[Taxacom] Why Australians are more real than Americans:implications for taxonomy!
John Grehan
jgrehan at sciencebuff.org
Sun Sep 6 22:44:34 CDT 2009
Your interpretation of my position appears to be in error. I do not deny
that there is evidence against the orangutan theory.
As for scientists being 'fair game', I prefer to look at scientific
propositions being 'fair game' but only so far as being subject to
critique (including the orangutan theory).
John Grehan
-----Original Message-----
From: Stephen Thorpe [mailto:s.thorpe at auckland.ac.nz]

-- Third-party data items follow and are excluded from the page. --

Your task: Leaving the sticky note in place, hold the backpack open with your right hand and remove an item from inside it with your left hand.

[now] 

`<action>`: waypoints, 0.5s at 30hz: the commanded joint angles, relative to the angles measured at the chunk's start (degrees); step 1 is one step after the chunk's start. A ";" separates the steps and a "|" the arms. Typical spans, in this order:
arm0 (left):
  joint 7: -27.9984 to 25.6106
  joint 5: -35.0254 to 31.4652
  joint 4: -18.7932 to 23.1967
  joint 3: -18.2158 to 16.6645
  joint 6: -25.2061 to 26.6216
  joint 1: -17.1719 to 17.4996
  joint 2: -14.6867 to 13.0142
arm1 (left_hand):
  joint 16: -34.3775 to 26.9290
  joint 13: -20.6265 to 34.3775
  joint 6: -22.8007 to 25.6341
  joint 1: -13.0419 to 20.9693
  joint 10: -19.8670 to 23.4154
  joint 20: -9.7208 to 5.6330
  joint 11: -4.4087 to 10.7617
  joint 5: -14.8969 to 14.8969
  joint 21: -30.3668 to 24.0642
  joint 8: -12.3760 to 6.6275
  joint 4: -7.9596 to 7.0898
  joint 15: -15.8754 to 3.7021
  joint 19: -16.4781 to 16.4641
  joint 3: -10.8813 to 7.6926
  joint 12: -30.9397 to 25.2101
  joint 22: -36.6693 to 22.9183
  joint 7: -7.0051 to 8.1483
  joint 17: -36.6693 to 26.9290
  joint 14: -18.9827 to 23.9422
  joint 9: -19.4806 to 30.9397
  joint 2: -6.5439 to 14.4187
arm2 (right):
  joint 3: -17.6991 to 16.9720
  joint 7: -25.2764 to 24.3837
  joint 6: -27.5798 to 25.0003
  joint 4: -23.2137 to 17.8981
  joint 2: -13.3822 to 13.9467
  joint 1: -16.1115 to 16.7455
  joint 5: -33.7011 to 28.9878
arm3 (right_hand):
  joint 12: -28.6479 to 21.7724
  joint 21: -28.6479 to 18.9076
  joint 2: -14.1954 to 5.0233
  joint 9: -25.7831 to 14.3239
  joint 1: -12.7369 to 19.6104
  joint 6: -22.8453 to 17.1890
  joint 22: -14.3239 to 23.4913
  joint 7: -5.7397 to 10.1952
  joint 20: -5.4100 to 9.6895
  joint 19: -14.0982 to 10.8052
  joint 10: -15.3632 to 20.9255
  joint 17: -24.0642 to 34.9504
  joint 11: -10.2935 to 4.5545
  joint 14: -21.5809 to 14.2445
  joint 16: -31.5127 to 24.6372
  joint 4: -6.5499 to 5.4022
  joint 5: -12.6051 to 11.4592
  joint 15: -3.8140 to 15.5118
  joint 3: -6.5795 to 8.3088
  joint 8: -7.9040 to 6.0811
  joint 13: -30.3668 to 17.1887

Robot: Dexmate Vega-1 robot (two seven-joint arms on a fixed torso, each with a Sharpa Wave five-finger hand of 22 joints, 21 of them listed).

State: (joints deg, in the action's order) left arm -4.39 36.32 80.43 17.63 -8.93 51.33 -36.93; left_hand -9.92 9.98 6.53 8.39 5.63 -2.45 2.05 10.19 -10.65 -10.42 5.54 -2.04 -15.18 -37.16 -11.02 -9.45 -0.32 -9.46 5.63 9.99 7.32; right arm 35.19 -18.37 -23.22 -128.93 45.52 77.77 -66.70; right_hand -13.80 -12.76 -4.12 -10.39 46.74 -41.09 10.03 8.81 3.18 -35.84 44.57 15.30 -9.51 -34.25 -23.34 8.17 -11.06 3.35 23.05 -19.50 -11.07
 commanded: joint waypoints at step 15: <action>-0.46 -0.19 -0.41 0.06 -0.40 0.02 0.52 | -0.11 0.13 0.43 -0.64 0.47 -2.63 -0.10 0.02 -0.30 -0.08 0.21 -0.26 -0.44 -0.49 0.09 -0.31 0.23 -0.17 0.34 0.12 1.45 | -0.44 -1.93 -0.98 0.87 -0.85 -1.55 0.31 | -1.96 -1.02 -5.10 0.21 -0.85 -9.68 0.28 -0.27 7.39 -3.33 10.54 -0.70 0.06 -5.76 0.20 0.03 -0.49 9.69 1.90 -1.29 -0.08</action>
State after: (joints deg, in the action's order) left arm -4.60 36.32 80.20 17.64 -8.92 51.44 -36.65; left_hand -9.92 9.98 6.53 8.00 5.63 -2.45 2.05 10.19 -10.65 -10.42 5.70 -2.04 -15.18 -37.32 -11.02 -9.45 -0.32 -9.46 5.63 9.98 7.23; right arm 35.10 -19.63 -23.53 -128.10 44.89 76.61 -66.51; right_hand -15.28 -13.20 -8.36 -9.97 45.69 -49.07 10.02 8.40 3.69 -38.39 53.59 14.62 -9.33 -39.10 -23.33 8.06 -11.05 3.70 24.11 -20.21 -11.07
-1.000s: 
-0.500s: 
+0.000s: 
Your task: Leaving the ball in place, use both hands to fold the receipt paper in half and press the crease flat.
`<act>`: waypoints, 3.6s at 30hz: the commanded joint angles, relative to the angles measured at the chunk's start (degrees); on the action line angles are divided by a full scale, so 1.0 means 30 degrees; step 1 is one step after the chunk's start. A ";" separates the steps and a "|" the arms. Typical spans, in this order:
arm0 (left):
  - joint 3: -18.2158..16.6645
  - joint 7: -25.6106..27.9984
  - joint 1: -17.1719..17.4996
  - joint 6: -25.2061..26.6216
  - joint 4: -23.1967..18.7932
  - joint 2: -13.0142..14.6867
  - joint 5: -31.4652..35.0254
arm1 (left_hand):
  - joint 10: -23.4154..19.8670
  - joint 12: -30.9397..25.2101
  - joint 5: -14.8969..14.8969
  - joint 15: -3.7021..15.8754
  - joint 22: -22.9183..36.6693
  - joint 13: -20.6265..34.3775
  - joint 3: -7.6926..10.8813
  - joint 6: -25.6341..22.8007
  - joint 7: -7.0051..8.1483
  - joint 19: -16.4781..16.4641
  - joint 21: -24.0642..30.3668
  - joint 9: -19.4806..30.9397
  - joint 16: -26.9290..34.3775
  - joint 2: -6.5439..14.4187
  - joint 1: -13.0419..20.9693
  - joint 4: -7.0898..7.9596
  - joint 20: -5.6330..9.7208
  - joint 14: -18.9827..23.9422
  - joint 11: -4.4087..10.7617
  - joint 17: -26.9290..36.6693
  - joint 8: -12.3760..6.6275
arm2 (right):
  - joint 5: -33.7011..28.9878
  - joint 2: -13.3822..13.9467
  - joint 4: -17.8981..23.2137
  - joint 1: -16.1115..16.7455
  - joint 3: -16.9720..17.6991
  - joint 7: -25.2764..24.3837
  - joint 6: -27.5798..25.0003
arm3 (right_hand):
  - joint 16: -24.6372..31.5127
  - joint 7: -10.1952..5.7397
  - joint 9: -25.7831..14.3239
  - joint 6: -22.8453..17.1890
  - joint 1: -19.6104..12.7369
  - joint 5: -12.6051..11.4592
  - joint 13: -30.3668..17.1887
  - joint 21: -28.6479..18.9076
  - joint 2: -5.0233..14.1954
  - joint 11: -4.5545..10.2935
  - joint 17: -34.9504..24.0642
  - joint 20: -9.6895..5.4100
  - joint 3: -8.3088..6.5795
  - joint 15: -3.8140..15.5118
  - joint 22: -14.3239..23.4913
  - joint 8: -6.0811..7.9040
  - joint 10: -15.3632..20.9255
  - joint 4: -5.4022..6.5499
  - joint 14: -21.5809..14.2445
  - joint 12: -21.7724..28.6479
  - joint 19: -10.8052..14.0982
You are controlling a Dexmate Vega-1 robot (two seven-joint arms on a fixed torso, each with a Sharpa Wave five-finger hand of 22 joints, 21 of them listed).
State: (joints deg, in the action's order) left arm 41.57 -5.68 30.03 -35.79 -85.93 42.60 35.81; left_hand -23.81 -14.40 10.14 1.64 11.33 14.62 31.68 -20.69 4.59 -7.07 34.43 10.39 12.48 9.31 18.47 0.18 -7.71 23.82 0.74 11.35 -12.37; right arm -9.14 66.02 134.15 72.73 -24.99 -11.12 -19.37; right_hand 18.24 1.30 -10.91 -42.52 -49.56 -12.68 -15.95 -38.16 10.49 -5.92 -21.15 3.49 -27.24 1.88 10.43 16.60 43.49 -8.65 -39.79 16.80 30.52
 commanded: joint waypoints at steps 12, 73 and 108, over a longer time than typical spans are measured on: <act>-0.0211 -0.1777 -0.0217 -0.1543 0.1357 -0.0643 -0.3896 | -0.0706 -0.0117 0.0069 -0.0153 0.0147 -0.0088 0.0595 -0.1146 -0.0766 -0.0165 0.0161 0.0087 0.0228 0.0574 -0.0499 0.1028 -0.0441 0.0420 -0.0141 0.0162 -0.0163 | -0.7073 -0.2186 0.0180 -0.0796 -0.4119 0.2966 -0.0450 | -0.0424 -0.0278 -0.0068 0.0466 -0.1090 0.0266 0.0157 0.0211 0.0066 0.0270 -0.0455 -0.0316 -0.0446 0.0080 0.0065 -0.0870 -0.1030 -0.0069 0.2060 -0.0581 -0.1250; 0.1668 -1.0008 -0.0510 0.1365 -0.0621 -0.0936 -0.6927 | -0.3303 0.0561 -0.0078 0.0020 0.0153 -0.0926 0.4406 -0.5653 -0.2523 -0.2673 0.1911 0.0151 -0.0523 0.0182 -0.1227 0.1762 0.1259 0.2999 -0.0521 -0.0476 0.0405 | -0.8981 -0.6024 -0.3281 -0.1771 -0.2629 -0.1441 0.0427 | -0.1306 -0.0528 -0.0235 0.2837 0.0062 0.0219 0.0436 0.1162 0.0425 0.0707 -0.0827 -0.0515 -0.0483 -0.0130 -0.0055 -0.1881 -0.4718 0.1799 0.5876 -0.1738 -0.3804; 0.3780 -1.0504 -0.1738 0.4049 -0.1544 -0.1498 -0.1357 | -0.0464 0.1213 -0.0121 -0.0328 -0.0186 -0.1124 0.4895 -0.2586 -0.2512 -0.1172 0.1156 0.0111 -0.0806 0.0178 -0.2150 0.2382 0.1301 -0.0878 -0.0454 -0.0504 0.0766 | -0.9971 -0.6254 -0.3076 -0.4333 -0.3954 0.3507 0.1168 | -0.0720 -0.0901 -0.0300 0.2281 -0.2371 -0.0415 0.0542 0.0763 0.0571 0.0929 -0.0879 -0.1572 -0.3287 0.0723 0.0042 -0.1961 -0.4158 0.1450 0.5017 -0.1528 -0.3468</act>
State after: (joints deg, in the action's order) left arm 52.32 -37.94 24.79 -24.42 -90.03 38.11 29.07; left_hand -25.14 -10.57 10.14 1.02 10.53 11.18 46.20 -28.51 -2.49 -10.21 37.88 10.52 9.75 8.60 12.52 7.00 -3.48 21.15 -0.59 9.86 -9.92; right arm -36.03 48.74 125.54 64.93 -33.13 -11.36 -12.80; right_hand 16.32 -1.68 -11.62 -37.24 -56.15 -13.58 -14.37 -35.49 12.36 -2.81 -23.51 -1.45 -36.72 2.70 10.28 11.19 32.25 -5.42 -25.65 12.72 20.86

Sent: Sunday, September 06, 2009 11:37 PM
To: John Grehan; TAXACOM at mailman.nhm.ku.edu
Subject: RE: [Taxacom] Why Australians are more real than
Americans:implications for taxonomy!
except that I don't deny that there is evidence for human-orangutan
relationship, I'm just not denying that there is also evidence
against...
Anyway, it was just my little "dig"! I just think people who put
themselves out there, like entertainers and politicians, are fair game
for that sort of thing - don't step out into the public arena if you
have a fragile ego! Luckily, your ego is not so fragile, so that is good
...
________________________________________
From: taxacom-bounces at mailman.nhm.ku.edu
[taxacom-bounces at mailman.nhm.ku.edu] On Behalf Of John Grehan
[jgrehan at sciencebuff.org]
Sent: Monday, 7 September 2009 3:12 p.m.
To: TAXACOM at mailman.nhm.ku.edu
Subject: Re: [Taxacom] Why Australians are more real than Americans:
implications for taxonomy!
I know its always tempting to get a sideways dig in, but its no more
informative than to say that its "up there with Thorpian denial of the
evidence that points to the human-orangutan relationship"
John Grehan
-----Original Message-----
From: taxacom-bounces at mailman.nhm.ku.edu
[mailto:taxacom-bounces at mailman.nhm.ku.edu] On Behalf Of Stephen Thorpe
Sent: Sunday, September 06, 2009 5:53 PM
To: Richard Pyle; TAXACOM at mailman.nhm.ku.edu; 'Jim Croft'
Subject: Re: [Taxacom] Why Australians are more real than Americans:
implications for taxonomy!
>So... if I understand you correctly... you're under the
delusi...err....impression that "real" species boundaries exist in
nature outside of human imagination and convenience -- correct?
It is manifestly self-evidently so! To deny this is up there with
Grehanian denial of the evidence that points to the human-chimp
relationship!
Importantly, though, I am NOT saying that species boundaries are ALWAYS
absolutely precise and clear, and indeed, there isn't an absolutely
precise boundary between Australia and ocean either - the tide goes in
and out and it is a fuzzy boundary. Nevertheless, Australia does have
"real" boundaries in nature outside of human imagination and convenience
-- correct?
To see the "real" species boundaries, you only have to imagine a world
in which there were none. I hope you have the capacity for imagination!
:) In such a world, every morphotype would grade imperceptibly into
every other morphotype. Species boundaries would have to be imposed
completely arbitrarily.
I repeat a previous analogy: there are heavy people and there are light
people, but it is not a very useful classification because of the
continuum between them. But if all people of a certain intermediate
weight class died out, then we could classify people usefully by weight.
It would not be a taxonomic classification, but it could be! Imagine a
world with two extant species of Homo, morphologically identical except
that one species were 30-60kg, and the other species 70-120kg as
adults...
Stephen
________________________________________
From: Richard Pyle [deepreef at bishopmuseum.org]
Sent: Monday, 7 September 2009 9:36 a.m.
To: Stephen Thorpe; TAXACOM at mailman.nhm.ku.edu; 'Jim Croft'
Subject: RE: Why Australians are more real than Americans: implications
for taxonomy!
> Yes, Richard, species ARE real entities in the world! They might not
> have existed in a world where there was an unbroken continuum between
> diverse morphologies, but in our world there are "gaps" which break
> the biotic realm up into species.
Please... for the sake of us all... don't get me started. :-)
So... if I understand you correctly... you're under the
delusi...err....impression that "real" species boundaries exist in
nature outside of human imagination and convenience -- correct?
If so, we are operating under fundamentally different presumptions about
the nature of biodiversity, so we will never arrive at a mutual
understanding of what is meant by a "taxon concept circumscription"*.
No sense cluttering the list again with this debate -- there are enough
iterations of it in the Taxacom archives.
Aloha,
Rich
*Note: My use of the elaborated term "taxon concept circumscription" is
to disguish it from "species concept" (in the sense of "biological
species concept", "phylogenetic species concept", etc.) -- which is an
equally contentious and very-much related debate, but still quite
different from the "species are real" debate.